WORK INSTRUCTION
The data must be returned in full and exactly as given.

◇ ◇ ◇ ◇ ◇

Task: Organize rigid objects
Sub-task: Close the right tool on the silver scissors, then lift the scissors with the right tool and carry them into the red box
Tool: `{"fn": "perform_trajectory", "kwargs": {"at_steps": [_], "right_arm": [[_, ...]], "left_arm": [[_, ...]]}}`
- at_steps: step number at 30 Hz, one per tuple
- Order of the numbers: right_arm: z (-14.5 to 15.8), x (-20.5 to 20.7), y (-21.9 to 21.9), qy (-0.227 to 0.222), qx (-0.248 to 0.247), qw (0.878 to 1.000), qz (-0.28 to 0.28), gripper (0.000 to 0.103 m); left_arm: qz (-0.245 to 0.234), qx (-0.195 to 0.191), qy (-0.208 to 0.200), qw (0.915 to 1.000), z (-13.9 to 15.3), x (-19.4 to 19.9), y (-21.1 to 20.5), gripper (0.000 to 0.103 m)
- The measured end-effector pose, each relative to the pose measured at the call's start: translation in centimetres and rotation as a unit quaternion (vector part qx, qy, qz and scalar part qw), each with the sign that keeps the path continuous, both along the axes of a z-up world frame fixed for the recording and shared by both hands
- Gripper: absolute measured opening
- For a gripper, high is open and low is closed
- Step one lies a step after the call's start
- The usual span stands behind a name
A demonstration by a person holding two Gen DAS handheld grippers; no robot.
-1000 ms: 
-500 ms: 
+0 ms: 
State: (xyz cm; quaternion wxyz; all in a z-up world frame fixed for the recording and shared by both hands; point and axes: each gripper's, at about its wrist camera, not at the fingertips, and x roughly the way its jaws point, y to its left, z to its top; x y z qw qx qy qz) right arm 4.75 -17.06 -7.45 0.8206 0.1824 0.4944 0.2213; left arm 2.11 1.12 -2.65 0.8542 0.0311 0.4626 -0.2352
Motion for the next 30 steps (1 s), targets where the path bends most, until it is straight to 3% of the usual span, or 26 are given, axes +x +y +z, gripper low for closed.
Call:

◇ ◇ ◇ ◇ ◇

ANSWER SPACE
Task: Organize rigid objects
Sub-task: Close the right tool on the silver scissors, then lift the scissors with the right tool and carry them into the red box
Tool: `{"fn": "perform_trajectory", "kwargs": {"at_steps": [_], "right_arm": [[_, ...]], "left_arm": [[_, ...]]}}`
- at_steps: step number at 30 Hz, one per tuple
- Order of the numbers: right_arm: z (-14.5 to 15.8), x (-20.5 to 20.7), y (-21.9 to 21.9), qy (-0.227 to 0.222), qx (-0.248 to 0.247), qw (0.878 to 1.000), qz (-0.28 to 0.28), gripper (0.000 to 0.103 m); left_arm: qz (-0.245 to 0.234), qx (-0.195 to 0.191), qy (-0.208 to 0.200), qw (0.915 to 1.000), z (-13.9 to 15.3), x (-19.4 to 19.9), y (-21.1 to 20.5), gripper (0.000 to 0.103 m)
- The measured end-effector pose, each relative to the pose measured at the call's start: translation in centimetres and rotation as a unit quaternion (vector part qx, qy, qz and scalar part qw), each with the sign that keeps the path continuous, both along the axes of a z-up world frame fixed for the recording and shared by both hands
- Gripper: absolute measured opening
- For a gripper, high is open and low is closed
- Step one lies a step after the call's start
- The usual span stands behind a name
A demonstration by a person holding two Gen DAS handheld grippers; no robot.
-1000 ms: 
-500 ms: 
+0 ms: 
State: (xyz cm; quaternion wxyz; all in a z-up world frame fixed for the recording and shared by both hands; point and axes: each gripper's, at about its wrist camera, not at the fingertips, and x roughly the way its jaws point, y to its left, z to its top; x y z qw qx qy qz) right arm 4.75 -17.06 -7.45 0.8206 0.1824 0.4944 0.2213; left arm 2.11 1.12 -2.65 0.8542 0.0311 0.4626 -0.2352
Motion for the next 30 steps (1 s), targets where the path bends most, until it is straight to 3% of the usual span, or 26 are given, axes +x +y +z, gripper low for closed.
Call:

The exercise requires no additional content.